The expansion, which will include the widening of both turns, is expected to be ready by Jan. 23, McKinzie said. While that is going on, the track is rearranging the backstretch to accommodate 500 Thoroughbreds, to be housed in an area separate from Quarter Horses.

San Luis Rey Downs, which like Santa Anita is owned by the Stronach Group, will have 495 stalls available once its renovation is completed, while Fairplex Park is making room for 500 horses, mostly 2-year-olds, on a six-month basis into the summer.

Given the current horse population, commissioner George Krikorian questioned whether it might "be more efficient or economical" to leave Fairplex out of the equation, at least until a stronger need for stall space is demonstrated. Fairplex, at $13,000 a day, costs much more for training than either San Luis Rey ($6,000) or Los Alamitos ($4,700).

Krikorian cited the strapped financial condition of the state's stabling and vanning fund. The program derives its income from a percentage of satellite betting proceeds, which has been on a steady decline for several years with the rise of advance deposit wagering.
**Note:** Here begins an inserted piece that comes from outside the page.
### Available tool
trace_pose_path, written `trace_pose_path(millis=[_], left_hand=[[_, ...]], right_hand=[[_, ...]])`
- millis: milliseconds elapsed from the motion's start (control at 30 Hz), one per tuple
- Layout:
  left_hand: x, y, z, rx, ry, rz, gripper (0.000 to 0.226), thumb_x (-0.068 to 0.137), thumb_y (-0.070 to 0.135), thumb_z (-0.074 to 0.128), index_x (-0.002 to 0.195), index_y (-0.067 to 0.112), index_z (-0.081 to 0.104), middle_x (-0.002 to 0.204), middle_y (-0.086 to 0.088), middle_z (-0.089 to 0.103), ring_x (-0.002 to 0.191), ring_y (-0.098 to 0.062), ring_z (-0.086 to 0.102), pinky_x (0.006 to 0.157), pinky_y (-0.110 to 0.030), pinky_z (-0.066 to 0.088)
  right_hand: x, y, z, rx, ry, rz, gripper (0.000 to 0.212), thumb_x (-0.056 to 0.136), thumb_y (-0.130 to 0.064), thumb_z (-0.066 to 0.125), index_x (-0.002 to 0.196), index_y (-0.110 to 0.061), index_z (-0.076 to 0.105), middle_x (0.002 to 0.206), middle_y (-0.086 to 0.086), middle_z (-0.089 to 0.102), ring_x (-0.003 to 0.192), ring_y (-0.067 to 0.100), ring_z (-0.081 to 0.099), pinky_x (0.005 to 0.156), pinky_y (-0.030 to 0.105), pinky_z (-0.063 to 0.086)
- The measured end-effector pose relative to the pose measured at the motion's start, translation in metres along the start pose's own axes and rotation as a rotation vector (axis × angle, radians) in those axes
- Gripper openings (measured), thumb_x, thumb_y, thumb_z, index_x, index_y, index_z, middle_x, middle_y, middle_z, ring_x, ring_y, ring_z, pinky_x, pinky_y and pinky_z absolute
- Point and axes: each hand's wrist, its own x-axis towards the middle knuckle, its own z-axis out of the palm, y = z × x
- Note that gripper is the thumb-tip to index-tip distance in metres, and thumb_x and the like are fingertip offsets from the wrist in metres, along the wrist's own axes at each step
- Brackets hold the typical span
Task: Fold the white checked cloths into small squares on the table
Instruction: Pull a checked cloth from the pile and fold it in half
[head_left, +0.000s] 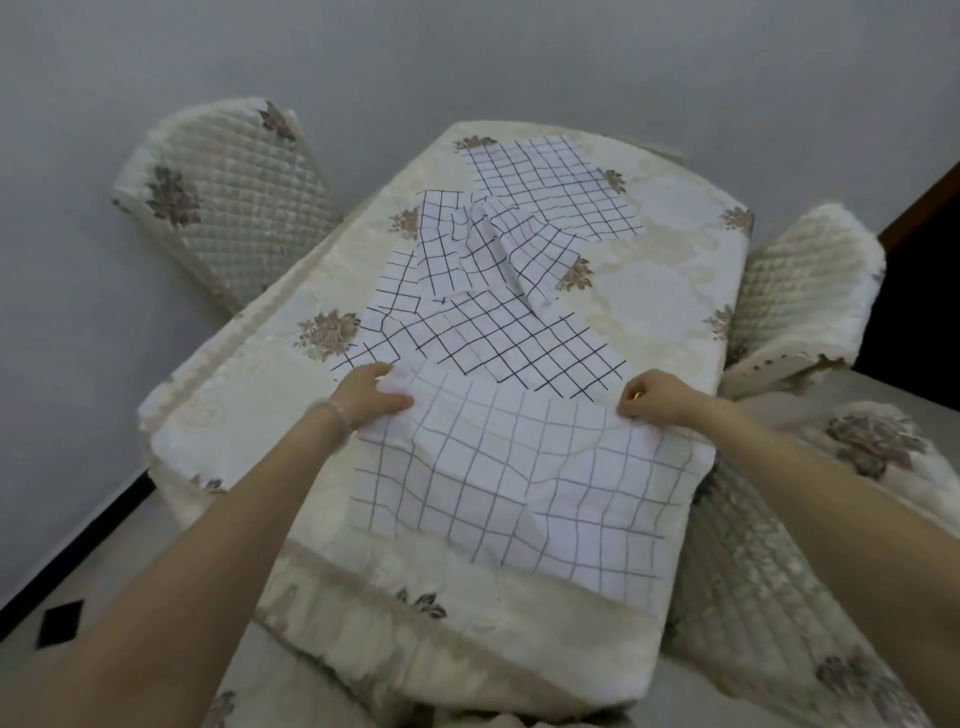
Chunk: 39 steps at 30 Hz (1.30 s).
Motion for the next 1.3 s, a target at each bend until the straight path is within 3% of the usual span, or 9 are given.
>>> trace_pose_path(millis=[100,233,400,467,533,767,1067,1167,1300], left_hand=[[-0.006,0.032,-0.001,0.137,0.022,0.322,0.036,0.083,0.007,0.066,0.118,0.011,0.057,0.11,0.0,0.058,0.109,-0.024,0.054,0.076,-0.023,0.034],[-0.015,0.092,0.002,0.254,-0.041,0.628,0.027,0.083,0.006,0.063,0.108,0.019,0.061,0.1,0.008,0.063,0.092,-0.01,0.057,0.078,-0.023,0.041],[-0.023,0.134,0.012,0.232,-0.053,0.699,0.03,0.082,0.008,0.061,0.105,0.022,0.049,0.075,0.008,0.056,0.065,-0.006,0.048,0.057,-0.017,0.038],[-0.021,0.131,0.009,0.21,-0.029,0.646,0.032,0.081,0.011,0.064,0.105,0.022,0.046,0.071,0.003,0.055,0.061,-0.011,0.047,0.055,-0.024,0.038],[-0.016,0.118,0.006,0.204,-0.035,0.557,0.029,0.078,0.013,0.069,0.1,0.021,0.051,0.063,0.006,0.052,0.054,-0.008,0.044,0.052,-0.024,0.035],[0.004,0.059,-0.003,0.373,-0.345,0.278,0.012,0.074,0.019,0.078,0.071,0.021,0.067,0.061,0.009,0.055,0.049,0.003,0.046,0.056,-0.014,0.036],[0.024,0.066,0.007,-0.564,0.33,0.061,0.021,0.072,0.035,0.078,0.08,0.019,0.066,0.088,-0.006,0.066,0.078,-0.014,0.059,0.075,-0.026,0.048],[0.025,0.044,0.018,-0.807,0.029,-0.202,0.053,0.072,0.052,0.073,0.113,0.019,0.065,0.116,-0.009,0.066,0.102,-0.025,0.064,0.092,-0.045,0.05],[0.02,0.017,0.052,-0.744,-0.203,-0.326,0.044,0.074,0.032,0.077,0.107,0.006,0.065,0.108,-0.013,0.068,0.093,-0.025,0.067,0.083,-0.042,0.055]], right_hand=[[-0.007,-0.019,0.007,-0.238,-0.034,-0.108,0.04,0.086,-0.031,0.068,0.12,-0.013,0.057,0.122,0.006,0.059,0.105,0.022,0.054,0.086,0.03,0.044],[-0.028,-0.086,-0.001,0.121,0.158,-0.497,0.086,0.076,-0.029,0.078,0.146,-0.033,0.028,0.149,-0.007,0.034,0.133,0.015,0.039,0.104,0.028,0.035],[-0.032,-0.127,-0.017,0.131,0.245,-0.666,0.042,0.074,-0.022,0.075,0.114,-0.023,0.06,0.11,-0.005,0.062,0.102,0.014,0.054,0.085,0.032,0.044],[-0.028,-0.121,-0.017,0.206,0.202,-0.596,0.017,0.08,-0.021,0.069,0.092,-0.009,0.066,0.082,0.005,0.061,0.078,0.016,0.053,0.069,0.035,0.039],[-0.024,-0.109,-0.012,0.302,0.208,-0.556,0.026,0.082,-0.021,0.066,0.076,0.002,0.058,0.071,0.015,0.049,0.067,0.015,0.043,0.063,0.032,0.03],[-0.019,-0.057,-0.014,0.595,0.204,-0.377,0.036,0.082,-0.016,0.069,0.068,0.007,0.046,0.066,0.005,0.035,0.065,0.013,0.034,0.059,0.027,0.023],[0.015,-0.025,-0.013,0.766,0.284,-0.131,0.034,0.075,-0.02,0.073,0.083,0.01,0.059,0.079,0.007,0.05,0.073,0.017,0.048,0.068,0.03,0.035],[0.028,-0.016,-0.003,0.82,0.324,-0.07,0.037,0.061,-0.028,0.072,0.075,0.002,0.056,0.076,0.005,0.046,0.071,0.018,0.044,0.066,0.031,0.033],[0.049,0.001,0.013,0.849,0.323,-0.004,0.017,0.074,-0.013,0.072,0.08,-0.002,0.061,0.08,0.008,0.056,0.075,0.022,0.052,0.067,0.035,0.042]])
The program is $2 million behind in payments with recipients waiting six months to be paid, industry representatives said, acknowledging that the situation figures to worsen with the Hollywood closure.

"If there's no stabling at Fairplex this year, we save $2 million and maybe we have this fixed (the deficit) for 2015," Krikorian said.

Commissioner Chuck Winner, who worked with racing representatives on the stabling plans, said it was "critical to solve that situation (the stabling deficit) through legislation." He said much effort was needed "to reach an accord that satisfied everyone" and to redo the stabling plan at this point "would create a bigger problem than it solves."

The board formed an ad hoc committee consisting of Winner and Krikorian to work with Santa Anita officials on plans to renovate the track's deteriorated backstretch. The development of the project, which must address wastewater treatment issues, is a vital piece of the stabling situation given the ever greater role the Arcadia track will play in the future.

Del Mar Thoroughbred Club also gave a brief update on its plans to have a widened turf course ready in time for the 2014 summer meet. The popular San Diego County venue is spending about $5 million to widen the course to 80 feet from its current width of between 52 and 63 feet (depending on rail placement) to allow for fields of up to 14 horses. The project, which includes the widening and softening of the angle of its inner chute, is starting with a state-of-the-art irrigation system expected to be completely installed next month.

The grass, a GN-1 Bermuda similar to Santa Anita's, is to be planted in February and testing and monitoring is to begin in March with an eye to having the course ready for racing in July.